I’m jumping around in the schedule here to tie thematic ends together, so I’ll add that my own talk, called “Slow Boat to Centauri,” got into long-duration mode by discussing worldships and how they could sustain themselves along the way. The idea was to show how many resources are available between the stars, suggesting as many space researchers have that our expansion might not involve a direct mission to another star, but rather a step-by-step progression of colonies that gradually moves the human sphere outward. Gradual exploration like this might take thousands of years.
We can all hope for fast propulsion, but suppose the engineering is intractable. Would we still go to the stars if limited to speeds much less than ten percent of c? One-tenth of one percent of lightspeed gets you to Alpha Centauri in about 4300 years, which is also (very roughly) the extent of human history in terms of recoverable documents and written language.

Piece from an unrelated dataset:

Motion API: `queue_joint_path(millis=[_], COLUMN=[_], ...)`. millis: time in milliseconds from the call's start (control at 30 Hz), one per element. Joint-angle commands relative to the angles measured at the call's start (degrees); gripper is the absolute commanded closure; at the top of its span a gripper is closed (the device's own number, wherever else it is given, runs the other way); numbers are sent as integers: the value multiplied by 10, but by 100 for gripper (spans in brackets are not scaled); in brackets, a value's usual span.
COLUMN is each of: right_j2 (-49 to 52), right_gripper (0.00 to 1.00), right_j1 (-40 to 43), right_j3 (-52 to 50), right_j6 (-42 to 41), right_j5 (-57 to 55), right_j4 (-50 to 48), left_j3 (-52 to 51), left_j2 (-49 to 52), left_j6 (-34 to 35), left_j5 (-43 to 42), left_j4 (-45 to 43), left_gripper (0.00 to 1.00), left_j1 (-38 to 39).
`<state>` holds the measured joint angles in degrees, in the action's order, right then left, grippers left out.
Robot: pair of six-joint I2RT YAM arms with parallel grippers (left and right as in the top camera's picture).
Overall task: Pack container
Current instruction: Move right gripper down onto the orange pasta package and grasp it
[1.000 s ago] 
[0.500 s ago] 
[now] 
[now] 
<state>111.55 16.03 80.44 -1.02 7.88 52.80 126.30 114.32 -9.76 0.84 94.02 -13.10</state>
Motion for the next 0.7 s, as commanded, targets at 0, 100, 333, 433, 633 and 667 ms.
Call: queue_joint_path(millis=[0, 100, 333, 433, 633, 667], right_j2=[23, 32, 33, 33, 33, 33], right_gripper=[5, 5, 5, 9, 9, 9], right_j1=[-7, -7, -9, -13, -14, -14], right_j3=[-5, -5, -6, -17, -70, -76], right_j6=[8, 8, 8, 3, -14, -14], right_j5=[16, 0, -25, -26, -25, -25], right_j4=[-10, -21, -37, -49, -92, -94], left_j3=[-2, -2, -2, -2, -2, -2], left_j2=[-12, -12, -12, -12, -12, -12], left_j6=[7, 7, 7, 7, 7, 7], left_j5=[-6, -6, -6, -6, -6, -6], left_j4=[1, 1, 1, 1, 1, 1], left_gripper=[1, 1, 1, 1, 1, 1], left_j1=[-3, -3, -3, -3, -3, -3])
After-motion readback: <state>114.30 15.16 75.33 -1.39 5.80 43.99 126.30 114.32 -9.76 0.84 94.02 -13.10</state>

A worldship moving at this speed, in other words, recapitulates the human historical experience aboard a craft that would have to be engineered to be a living world, a vast O’Neill cylinder with propulsion.
The right kind of worldship — and Gordon Woodcock (L5 Society) worked through the engineering problems of creating such a vessel in a first-day talk — would have to be one large enough to sustain a population of thousands in conditions that were eminently livable, the complete antithesis of the cramped quarters Jan Davis experienced aboard the Shuttle. We’re all on a worldship of our own, following our star in its 230 million year journey at 220 kilometers per second around the galaxy, so perhaps a livable worldship engineered by the future Kardashev type 1 civilization we hope to grow into would be an acceptable interstellar ark.
Image: A worldship designed to hold generations of humans, as imagined by space artist Adrian Mann.
Putting the speed issue in perspective, one tenth of one percent of the speed of light is 300 kilometers per second, compared to the 17 kilometers per second that our fastest deep space probe, Voyager 1, has attained. There are ways of moving that fast that we can calculate today, but the engineering needed to produce a worldship — and the vast issues raised by creating a closed-loop ecology aboard the craft — demand a multi-disciplinary approach that takes us into biology, philosophy, sociology and the humanities as well as physics. The long-term perspective needed for such thinking was frequently discussed in Huntsville, about which more on Monday.